The collapse was all the more jarring given the form that preceded it. Sinner had arrived in Paris unbeaten since February, having swept the spring clay Masters events and completed the Career Golden Masters, and he was the overwhelming favorite for the one major still missing from his collection. Instead, his body gave way with the finish line in sight.

The 24-year-old has since recalibrated. He said his team would now actively seek out hotter training environments, reasoning that the tour’s conditions are becoming more extreme year on year and that adaptation has become essential. At Hurlingham he prepared with a cooling vest before taking the court on a day the UK Met Office issued a red heat warning, with temperatures climbing past 30C. Novak Djokovic, also scheduled to appear at the Giorgio Armani Tennis Classic, withdrew on the day, citing the heat.

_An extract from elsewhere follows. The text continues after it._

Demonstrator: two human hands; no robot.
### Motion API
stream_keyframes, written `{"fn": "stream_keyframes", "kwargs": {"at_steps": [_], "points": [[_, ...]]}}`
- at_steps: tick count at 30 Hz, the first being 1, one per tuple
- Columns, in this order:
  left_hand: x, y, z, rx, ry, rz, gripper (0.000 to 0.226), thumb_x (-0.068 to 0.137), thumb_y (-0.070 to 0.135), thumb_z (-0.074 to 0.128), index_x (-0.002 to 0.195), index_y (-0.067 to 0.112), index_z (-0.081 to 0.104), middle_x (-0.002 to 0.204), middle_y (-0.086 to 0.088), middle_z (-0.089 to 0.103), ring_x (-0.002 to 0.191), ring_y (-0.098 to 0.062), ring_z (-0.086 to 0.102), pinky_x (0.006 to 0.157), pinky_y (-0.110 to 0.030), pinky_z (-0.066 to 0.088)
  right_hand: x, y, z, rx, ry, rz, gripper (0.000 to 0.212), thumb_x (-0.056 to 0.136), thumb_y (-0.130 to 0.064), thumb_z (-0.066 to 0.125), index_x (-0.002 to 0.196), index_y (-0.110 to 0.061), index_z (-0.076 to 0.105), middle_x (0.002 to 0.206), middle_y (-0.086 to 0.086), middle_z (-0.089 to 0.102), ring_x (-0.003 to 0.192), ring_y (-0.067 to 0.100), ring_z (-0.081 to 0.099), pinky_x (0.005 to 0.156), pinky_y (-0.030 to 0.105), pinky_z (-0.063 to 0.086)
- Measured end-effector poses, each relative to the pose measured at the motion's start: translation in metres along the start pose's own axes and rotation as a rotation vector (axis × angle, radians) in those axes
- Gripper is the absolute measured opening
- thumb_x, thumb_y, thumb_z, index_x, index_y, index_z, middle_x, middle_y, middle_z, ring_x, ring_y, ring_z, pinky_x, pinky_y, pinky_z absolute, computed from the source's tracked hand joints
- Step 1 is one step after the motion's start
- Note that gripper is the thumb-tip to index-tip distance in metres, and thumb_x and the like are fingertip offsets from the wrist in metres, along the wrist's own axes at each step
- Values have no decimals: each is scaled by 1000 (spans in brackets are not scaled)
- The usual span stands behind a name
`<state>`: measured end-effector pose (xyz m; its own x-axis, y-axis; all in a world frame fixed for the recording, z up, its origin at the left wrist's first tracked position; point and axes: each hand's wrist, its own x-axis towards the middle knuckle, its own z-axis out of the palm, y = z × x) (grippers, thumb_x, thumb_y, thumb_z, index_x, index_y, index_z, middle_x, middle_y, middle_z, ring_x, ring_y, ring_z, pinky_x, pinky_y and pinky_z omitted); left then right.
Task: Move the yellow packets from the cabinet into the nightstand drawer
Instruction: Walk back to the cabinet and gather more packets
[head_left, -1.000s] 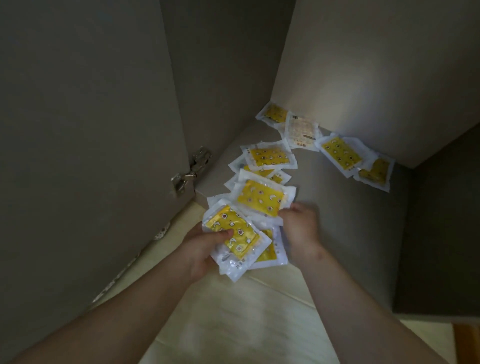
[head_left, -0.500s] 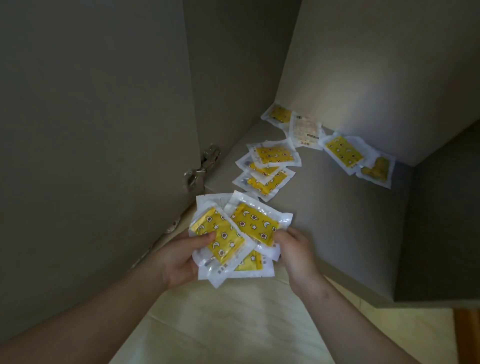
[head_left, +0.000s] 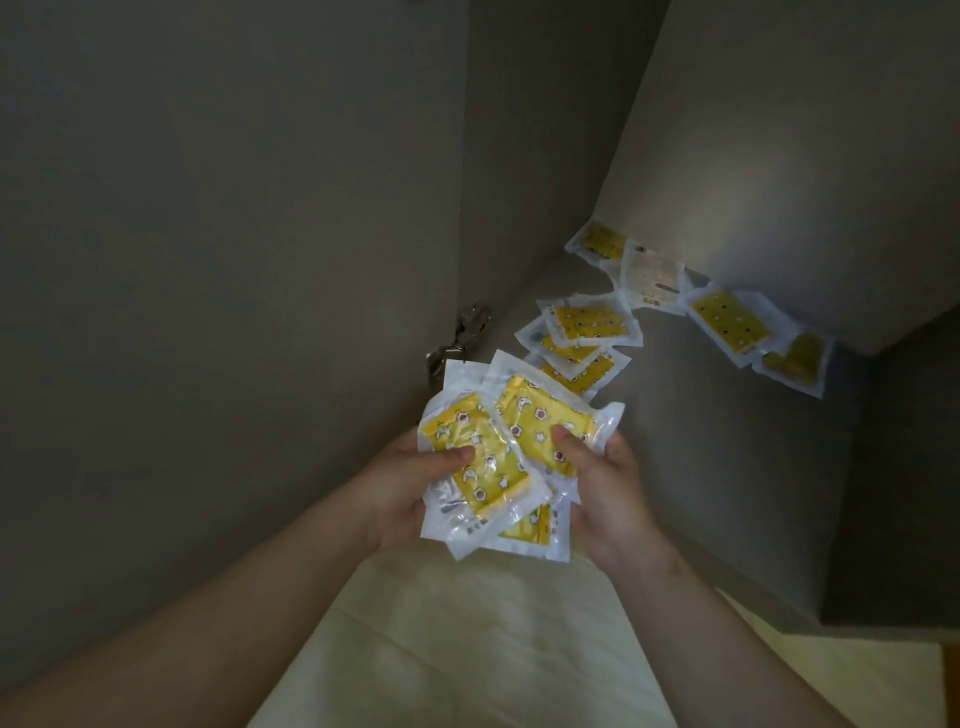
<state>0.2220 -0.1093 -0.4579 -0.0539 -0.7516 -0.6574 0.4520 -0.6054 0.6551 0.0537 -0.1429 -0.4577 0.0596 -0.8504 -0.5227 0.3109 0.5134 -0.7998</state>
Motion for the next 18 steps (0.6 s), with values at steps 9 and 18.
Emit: {"fn": "stream_keyframes", "kwargs": {"at_steps": [9, 18], "points": [[-124, 58, 41, -2, 146, -82, 20, 88, 4, 60, 107, 12, 61, 91, -8, 71, 69, -21, 70, 55, -34, 58, -112, -84, 42, -80, 65, 112, 18, 92, -2, 55, 106, -11, 61, 97, 8, 72, 81, 20, 71, 67, 32, 56], [-342, 157, 109, -88, 277, -129, 29, 87, 5, 62, 117, 7, 59, 102, -12, 69, 83, -27, 67, 71, -38, 57, -287, -236, 109, -213, -24, 255, 16, 93, -2, 53, 97, -17, 59, 95, 7, 71, 84, 25, 69, 75, 39, 56]]}}
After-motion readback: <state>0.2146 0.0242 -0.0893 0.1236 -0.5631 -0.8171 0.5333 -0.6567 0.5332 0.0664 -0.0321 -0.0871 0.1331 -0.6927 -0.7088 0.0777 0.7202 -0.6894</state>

The emphasis on heat resilience is striking given Sinner’s own assessment in Paris, where he played down the temperature as the decisive factor. He said at the time that he had woken feeling unwell and low on energy, and insisted the conditions alone had not beaten him. The changes he has now described — formal testing, altered training, deliberately seeking warmer practice — suggest his durability in extreme heat has nonetheless become a central project for his team.

Wednesday’s exhibition was Sinner’s first match on grass since he won Wimbledon in 2025 for his maiden title on the surface. In a clear departure from last year, when he tuned up at the Halle Open, he chose to skip every official ATP grass-court event — Queen’s, Halle and Eastbourne — leaving the one-off against Norrie, a former Wimbledon semi-finalist, as his sole competitive hit-out. He said he had been on grass for almost a week, that every day counted, and that the Hurlingham courts played slightly faster than those at the All England Club.

Sinner arrives at Wimbledon, which begins on Monday, as the overwhelming favorite. Carlos Alcaraz — the 2025 runner-up, a two-time champion and the man who beat Sinner in last year’s final and at Roland Garros in 2025 — has withdrawn with a wrist injury. With his principal rival absent, the Italian’s stiffest test may again be the heat and his own physical limits rather than any single opponent across the net.

It will also be Sinner’s first defense of a major title at the All England Club, and the stakes stretch beyond the fortnight. Having relinquished his other Grand Slam crowns over the past year, the Italian could be left holding none of the four majors should his Wimbledon title slip away in south-west London — an improbable thought given the dominance that defined his spring.

Whether the conclusions reached off court hold up under the strain of best-of-five tennis will only become clear once the Championships are underway. For now, Sinner is projecting calm. “We’ve made some changes,” he said. “We made some changes in all other things.”